OHDSI / DbDiagnostics

Package to profile a database and execute data diagnostics based on individual analysis settings
https://ohdsi.github.io/DbDiagnostics/
Apache License 2.0
6 stars 5 forks source link

Error seen when DbDiagnostics::executeDbProfile is run more than once #10

Closed NACHC-CAD closed 3 months ago

NACHC-CAD commented 1 year ago

When I run DbDiagnostics::executeDbProfile a second time I'm seeing this error:

org.apache.spark.sql.catalyst.analysis.TableAlreadyExistsException: 
Table demo_cdm_ach_res.h6tneh6js_tmpach_2125 already exists

My scripts and full error log are attached.

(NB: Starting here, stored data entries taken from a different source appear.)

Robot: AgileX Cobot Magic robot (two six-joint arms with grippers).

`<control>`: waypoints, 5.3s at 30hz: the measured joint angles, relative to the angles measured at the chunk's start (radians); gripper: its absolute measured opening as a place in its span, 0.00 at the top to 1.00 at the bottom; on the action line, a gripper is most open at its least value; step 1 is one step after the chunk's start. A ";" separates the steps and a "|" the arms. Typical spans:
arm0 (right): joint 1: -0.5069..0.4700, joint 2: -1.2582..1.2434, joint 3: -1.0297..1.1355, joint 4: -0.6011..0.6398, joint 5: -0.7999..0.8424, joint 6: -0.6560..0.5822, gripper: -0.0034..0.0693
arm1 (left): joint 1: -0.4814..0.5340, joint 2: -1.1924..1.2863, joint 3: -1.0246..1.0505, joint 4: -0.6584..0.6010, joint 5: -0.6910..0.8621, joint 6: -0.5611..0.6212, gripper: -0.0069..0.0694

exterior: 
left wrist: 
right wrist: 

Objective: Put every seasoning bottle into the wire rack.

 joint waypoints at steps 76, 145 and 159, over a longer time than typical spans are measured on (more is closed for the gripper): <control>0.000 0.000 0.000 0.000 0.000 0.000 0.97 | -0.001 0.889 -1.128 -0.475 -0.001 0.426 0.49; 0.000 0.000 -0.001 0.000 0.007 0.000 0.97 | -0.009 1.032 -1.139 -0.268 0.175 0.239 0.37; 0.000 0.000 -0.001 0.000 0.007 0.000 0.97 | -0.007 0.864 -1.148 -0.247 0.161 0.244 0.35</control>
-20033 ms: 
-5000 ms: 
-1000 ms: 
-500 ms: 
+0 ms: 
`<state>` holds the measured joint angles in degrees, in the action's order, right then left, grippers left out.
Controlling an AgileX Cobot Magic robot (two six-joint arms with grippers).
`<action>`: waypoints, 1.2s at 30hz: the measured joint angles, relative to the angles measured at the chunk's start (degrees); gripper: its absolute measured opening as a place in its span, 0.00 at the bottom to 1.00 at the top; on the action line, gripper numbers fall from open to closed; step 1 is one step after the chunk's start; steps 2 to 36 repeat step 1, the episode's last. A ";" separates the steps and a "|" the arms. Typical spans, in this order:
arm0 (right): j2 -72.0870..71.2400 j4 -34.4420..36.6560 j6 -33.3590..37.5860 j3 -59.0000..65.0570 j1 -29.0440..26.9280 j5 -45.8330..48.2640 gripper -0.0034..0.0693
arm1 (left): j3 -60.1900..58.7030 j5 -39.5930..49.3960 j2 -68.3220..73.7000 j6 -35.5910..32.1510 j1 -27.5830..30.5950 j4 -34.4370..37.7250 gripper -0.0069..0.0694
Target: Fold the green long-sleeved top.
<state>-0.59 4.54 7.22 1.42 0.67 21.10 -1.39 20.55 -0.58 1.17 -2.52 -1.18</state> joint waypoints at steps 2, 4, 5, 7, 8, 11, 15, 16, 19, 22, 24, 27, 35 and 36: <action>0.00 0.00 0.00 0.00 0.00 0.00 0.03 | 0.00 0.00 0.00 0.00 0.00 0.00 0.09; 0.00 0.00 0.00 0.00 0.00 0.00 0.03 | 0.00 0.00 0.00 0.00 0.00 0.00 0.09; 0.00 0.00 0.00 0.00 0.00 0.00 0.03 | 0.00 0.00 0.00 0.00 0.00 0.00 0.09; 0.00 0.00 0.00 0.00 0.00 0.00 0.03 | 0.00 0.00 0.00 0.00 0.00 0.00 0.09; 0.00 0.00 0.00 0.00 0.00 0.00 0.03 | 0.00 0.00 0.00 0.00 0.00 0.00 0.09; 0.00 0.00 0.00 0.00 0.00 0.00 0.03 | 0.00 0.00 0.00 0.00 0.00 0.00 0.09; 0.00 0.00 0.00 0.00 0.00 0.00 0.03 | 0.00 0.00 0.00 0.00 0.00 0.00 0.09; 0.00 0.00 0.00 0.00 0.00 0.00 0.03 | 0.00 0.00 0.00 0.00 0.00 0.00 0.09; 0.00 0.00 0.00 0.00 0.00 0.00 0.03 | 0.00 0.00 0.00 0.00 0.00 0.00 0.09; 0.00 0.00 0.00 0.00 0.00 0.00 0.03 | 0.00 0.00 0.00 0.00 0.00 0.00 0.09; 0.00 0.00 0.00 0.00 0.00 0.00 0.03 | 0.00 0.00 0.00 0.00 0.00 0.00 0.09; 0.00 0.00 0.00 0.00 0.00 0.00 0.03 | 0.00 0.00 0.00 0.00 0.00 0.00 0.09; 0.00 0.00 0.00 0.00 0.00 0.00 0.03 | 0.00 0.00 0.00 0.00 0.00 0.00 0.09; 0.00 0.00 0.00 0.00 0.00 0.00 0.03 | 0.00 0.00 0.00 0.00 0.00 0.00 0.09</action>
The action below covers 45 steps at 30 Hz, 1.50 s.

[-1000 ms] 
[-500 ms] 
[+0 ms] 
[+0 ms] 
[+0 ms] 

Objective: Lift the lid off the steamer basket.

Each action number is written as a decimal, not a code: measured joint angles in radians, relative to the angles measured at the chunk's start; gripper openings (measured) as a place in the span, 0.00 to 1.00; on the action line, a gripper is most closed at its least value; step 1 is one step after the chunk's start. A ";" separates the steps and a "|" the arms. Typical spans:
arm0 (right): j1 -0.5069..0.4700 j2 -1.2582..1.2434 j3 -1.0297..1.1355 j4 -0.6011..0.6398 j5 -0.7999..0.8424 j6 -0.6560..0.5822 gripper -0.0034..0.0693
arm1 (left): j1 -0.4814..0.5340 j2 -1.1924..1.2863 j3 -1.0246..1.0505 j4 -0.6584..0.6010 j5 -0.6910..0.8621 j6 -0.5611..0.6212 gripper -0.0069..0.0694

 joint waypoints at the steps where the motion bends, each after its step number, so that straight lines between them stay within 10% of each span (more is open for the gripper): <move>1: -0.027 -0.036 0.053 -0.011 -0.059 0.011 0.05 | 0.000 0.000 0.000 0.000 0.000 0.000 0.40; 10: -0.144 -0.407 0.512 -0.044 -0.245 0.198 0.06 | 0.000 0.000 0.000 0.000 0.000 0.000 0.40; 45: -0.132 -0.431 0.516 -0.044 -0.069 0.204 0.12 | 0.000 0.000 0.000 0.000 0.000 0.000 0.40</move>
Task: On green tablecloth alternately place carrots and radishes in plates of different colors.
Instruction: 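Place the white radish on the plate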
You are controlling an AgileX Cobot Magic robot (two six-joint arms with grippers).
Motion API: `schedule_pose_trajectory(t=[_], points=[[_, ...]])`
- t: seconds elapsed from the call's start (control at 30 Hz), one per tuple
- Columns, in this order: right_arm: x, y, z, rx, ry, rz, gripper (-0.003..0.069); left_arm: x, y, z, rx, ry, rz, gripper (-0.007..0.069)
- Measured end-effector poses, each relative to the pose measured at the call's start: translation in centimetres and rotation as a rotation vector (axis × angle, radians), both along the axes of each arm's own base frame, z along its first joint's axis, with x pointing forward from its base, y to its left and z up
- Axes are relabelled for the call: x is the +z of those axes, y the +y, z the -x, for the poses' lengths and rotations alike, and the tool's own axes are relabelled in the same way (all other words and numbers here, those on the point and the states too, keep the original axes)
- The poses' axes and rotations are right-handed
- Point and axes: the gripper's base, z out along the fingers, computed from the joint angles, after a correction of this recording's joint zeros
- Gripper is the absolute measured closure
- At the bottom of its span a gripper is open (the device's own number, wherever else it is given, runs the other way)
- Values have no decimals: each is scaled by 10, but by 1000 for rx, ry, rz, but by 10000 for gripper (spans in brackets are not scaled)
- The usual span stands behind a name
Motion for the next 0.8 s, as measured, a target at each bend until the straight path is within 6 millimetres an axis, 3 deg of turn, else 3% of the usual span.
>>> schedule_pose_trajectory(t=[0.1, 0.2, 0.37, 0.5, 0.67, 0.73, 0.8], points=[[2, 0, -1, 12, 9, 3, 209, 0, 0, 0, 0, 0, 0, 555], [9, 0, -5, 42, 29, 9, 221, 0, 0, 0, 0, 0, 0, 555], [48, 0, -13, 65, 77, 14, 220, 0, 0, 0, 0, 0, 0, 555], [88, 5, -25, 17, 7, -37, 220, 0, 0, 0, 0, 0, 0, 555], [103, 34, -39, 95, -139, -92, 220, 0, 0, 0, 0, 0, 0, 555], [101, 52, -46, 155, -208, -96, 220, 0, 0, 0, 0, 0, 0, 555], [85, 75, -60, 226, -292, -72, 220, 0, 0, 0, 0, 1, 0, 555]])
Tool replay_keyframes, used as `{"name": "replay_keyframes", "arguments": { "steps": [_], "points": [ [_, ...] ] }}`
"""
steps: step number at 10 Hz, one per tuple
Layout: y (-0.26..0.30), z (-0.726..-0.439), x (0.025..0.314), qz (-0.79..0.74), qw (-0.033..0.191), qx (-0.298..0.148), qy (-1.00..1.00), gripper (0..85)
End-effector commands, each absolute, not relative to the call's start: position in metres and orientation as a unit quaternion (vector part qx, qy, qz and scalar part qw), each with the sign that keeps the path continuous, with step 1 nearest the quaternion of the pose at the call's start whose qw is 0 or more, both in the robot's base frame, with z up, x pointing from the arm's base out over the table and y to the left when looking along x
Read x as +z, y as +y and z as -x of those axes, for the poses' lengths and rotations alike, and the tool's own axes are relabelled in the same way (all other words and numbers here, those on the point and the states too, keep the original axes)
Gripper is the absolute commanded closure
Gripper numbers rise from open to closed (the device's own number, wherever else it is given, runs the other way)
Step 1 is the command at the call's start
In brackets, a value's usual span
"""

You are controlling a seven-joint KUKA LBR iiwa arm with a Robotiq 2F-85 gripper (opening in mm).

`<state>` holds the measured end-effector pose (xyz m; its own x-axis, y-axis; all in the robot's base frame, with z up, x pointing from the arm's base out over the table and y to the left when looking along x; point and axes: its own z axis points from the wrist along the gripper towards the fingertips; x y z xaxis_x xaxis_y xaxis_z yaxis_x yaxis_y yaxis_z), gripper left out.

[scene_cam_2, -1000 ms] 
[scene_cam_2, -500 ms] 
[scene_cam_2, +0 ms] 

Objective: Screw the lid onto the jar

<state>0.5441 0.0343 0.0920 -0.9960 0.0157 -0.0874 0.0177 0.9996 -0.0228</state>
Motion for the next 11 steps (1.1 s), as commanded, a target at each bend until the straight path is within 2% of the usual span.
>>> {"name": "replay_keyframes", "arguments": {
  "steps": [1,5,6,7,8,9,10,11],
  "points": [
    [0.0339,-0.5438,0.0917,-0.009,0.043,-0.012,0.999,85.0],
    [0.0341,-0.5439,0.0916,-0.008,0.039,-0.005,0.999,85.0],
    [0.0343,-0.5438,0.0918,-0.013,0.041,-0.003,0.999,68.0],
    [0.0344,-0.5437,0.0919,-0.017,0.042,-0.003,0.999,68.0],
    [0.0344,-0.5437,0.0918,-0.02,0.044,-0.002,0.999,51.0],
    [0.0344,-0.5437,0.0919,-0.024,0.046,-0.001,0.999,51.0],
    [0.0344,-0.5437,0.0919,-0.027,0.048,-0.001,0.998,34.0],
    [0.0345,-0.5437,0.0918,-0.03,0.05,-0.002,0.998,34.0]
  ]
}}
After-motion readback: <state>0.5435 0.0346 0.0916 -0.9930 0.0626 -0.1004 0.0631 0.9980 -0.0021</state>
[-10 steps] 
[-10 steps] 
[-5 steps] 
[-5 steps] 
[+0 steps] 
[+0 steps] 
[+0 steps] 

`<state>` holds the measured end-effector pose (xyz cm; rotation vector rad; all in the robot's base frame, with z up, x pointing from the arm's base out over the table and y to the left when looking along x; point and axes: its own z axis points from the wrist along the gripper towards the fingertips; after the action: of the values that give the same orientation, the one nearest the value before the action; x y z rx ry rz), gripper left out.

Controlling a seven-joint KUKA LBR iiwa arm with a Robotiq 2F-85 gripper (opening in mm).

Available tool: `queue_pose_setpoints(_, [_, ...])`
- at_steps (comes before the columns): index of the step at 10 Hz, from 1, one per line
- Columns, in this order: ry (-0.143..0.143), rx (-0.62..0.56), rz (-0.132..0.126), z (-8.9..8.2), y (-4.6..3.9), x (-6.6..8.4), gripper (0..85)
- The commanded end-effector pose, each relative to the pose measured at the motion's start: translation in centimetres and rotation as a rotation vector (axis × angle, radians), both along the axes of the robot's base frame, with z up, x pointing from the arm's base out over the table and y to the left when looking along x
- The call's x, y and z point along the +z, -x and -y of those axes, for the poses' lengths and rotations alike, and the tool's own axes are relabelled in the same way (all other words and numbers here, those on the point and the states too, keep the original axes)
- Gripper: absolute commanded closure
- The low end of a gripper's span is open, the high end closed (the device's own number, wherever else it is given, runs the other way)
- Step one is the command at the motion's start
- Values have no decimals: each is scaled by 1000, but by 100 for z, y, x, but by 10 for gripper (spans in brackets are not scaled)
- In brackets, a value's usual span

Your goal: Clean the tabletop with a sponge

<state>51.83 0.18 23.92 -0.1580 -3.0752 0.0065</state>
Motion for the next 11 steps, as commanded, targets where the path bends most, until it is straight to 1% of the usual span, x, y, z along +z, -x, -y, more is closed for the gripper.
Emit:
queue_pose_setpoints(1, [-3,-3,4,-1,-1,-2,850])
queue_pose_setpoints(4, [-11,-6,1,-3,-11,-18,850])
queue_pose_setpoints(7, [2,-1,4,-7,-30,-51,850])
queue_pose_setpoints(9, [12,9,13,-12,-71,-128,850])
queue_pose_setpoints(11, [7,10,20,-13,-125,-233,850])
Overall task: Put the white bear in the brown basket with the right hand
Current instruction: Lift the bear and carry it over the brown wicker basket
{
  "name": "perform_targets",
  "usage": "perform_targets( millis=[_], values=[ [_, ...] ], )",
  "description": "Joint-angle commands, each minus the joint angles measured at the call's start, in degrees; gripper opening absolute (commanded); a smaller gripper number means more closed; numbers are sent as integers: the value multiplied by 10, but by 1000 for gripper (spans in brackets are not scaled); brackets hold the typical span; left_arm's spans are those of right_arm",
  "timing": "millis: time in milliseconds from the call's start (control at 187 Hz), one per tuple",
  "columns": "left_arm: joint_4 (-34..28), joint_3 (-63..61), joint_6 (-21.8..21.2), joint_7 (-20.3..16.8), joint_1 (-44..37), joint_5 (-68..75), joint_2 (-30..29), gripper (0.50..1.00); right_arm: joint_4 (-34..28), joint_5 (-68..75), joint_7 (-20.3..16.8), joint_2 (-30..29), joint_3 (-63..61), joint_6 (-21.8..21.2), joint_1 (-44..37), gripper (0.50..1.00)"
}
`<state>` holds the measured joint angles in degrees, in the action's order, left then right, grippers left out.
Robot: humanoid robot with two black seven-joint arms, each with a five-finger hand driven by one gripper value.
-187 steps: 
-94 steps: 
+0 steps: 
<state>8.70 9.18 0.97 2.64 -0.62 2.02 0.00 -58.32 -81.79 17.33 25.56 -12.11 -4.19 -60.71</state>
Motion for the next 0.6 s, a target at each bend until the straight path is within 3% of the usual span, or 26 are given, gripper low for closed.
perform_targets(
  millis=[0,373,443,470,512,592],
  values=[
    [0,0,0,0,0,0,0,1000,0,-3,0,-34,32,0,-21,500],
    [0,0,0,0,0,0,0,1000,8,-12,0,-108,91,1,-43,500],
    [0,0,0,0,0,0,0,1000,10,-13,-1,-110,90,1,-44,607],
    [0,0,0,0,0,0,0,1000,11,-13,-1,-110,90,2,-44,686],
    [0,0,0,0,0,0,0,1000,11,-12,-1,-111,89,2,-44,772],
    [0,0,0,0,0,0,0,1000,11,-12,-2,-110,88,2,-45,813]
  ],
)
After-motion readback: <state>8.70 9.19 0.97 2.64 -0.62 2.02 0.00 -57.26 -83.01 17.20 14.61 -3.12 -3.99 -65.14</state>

achillesError_2125.txt 00-databricks-keyring.R.txt 01-db-profile-config.R.txt 02-db-profile-execute.R.txt

NACHC-CAD commented 1 year ago

Not sure if this is a valid work around, but I was able to get the script to execute by doing the following: 1.) Delete the contents of the output folder 2.) Excecute the following in the Database (Databricks in this case):


drop table if exists demo_cdm_ach_res.dl274vzls_tmpach_dist_1815;
drop table if exists demo_cdm_ach_res.dl274vzlstatsView_1815;
drop table if exists demo_cdm_ach_res.dl274vzltempResults_1815;

drop table if exists demo_cdm_ach_res.dl274vzls_tmpach_2100;
drop table if exists demo_cdm_ach_res.dl274vzlstatsView_2100;
drop table if exists demo_cdm_ach_res.dl274vzltempResults_2100;

drop table if exists demo_cdm_ach_res.dl274vzls_tmpach_2101;
drop table if exists demo_cdm_ach_res.dl274vzlstatsView_2101;
drop table if exists demo_cdm_ach_res.dl274vzltempResults_2101;

drop table if exists demo_cdm_ach_res.dl274vzls_tmpach_2125;
drop table if exists demo_cdm_ach_res.dl274vzlstatsView_2125;
drop table if exists demo_cdm_ach_res.dl274vzltempResults_2125;

I'm not sure if the run was totally successful. I got the following error at the very end (full output is attached): r-output.txt

Temporary Achilles tables removed from schema #
Temporary Achilles tables removed from schema #
[Total Runtime] 2.162684 mins
[Total Runtime] 2.162684 mins
[Total Runtime] 2.162684 mins
An error occurred while the 'DatabaseConnector' package was updating the RStudio Connections pane:
Error in NULL: host must be a single element of type 'character'
If necessary, these warnings can be squelched by setting `options(rstudio.connectionObserver.errorsSuppressed = TRUE)`.
Connecting using Spark JDBC driver
Final results are now available in: D:\_YES_2023-05-28\workspace\SosExamples\_COVID\02-data-diagnostics\output/NACHC_DEMO_DB_OHDSI/20190525/DbProfileResults_NACHC_DEMO_DB_OH
DSI_20190525_20230809201539.zip
> 

A zip file was NOT created but the following 3 files were created (attached).
db_profile_results.csv db_profile_results_dist.csv NACHC_DEMO_DB_OHDSI_20190525_cdm_source.csv

db_profile_results.csv db_profile_results_dist.csv NACHC_DEMO_DB_OHDSI_20190525_cdm_source.csv

clairblacketer commented 3 months ago

Hi, so I think this is related to Achilles. This package calls Achilles to run the needed characterizations. It creates temp tables to facilitate the characterizations and I suspect something happened where the temp tables were not cleaned up.